Pull out every line below that holds the word "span".

## [Collected material]
========

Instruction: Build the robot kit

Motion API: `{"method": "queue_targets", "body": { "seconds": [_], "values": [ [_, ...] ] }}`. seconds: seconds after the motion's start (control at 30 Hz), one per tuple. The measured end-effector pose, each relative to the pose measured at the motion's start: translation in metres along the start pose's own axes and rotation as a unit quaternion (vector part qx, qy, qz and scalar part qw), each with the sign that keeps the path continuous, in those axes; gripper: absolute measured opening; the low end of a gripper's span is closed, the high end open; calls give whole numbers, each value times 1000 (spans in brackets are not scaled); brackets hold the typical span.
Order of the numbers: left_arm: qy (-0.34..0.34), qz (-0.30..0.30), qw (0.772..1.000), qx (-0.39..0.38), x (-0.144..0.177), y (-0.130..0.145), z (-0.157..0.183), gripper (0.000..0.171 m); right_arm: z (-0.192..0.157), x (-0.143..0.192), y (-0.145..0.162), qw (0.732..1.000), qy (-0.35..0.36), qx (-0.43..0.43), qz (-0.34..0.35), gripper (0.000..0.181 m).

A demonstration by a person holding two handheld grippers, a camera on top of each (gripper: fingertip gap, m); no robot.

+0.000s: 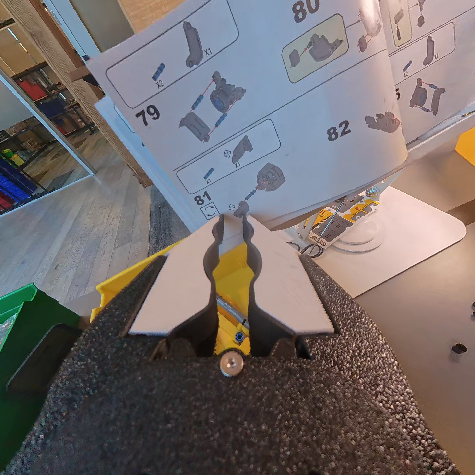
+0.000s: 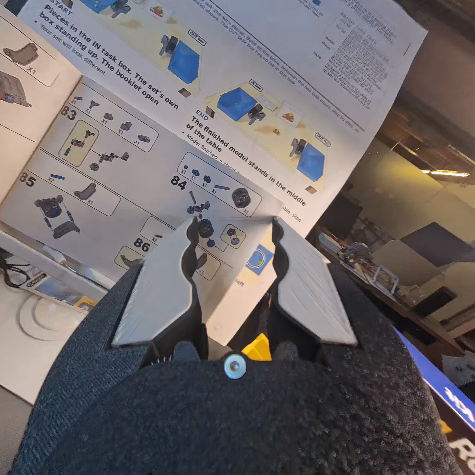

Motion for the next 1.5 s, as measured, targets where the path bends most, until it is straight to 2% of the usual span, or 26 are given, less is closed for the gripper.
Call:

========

## [Your response]
Motion API: `{"method": "queue_targets", "body": { "seconds": [_], "values": [ [_, ...] ] }}`. seconds: seconds after the motion's start (control at 30 Hz), one per tuple. The measured end-effector pose, each relative to the pose measured at the motion's start: translation in metres along the start pose's own axes and rotation as a unit quaternion (vector part qx, qy, qz and scalar part qw), each with the sign that keeps the path continuous, in those axes; gripper: absolute measured opening; the low end of a gripper's span is closed, the high end open; calls give whole numbers, each value times 1000 (spans in brackets are not scaled); brackets hold the typical span.
Motion for the next 1.5 s, as measured, targets where the path bends most, until it is straight to 2% of the usual span, or 26 are given, less is closed for the gripper.

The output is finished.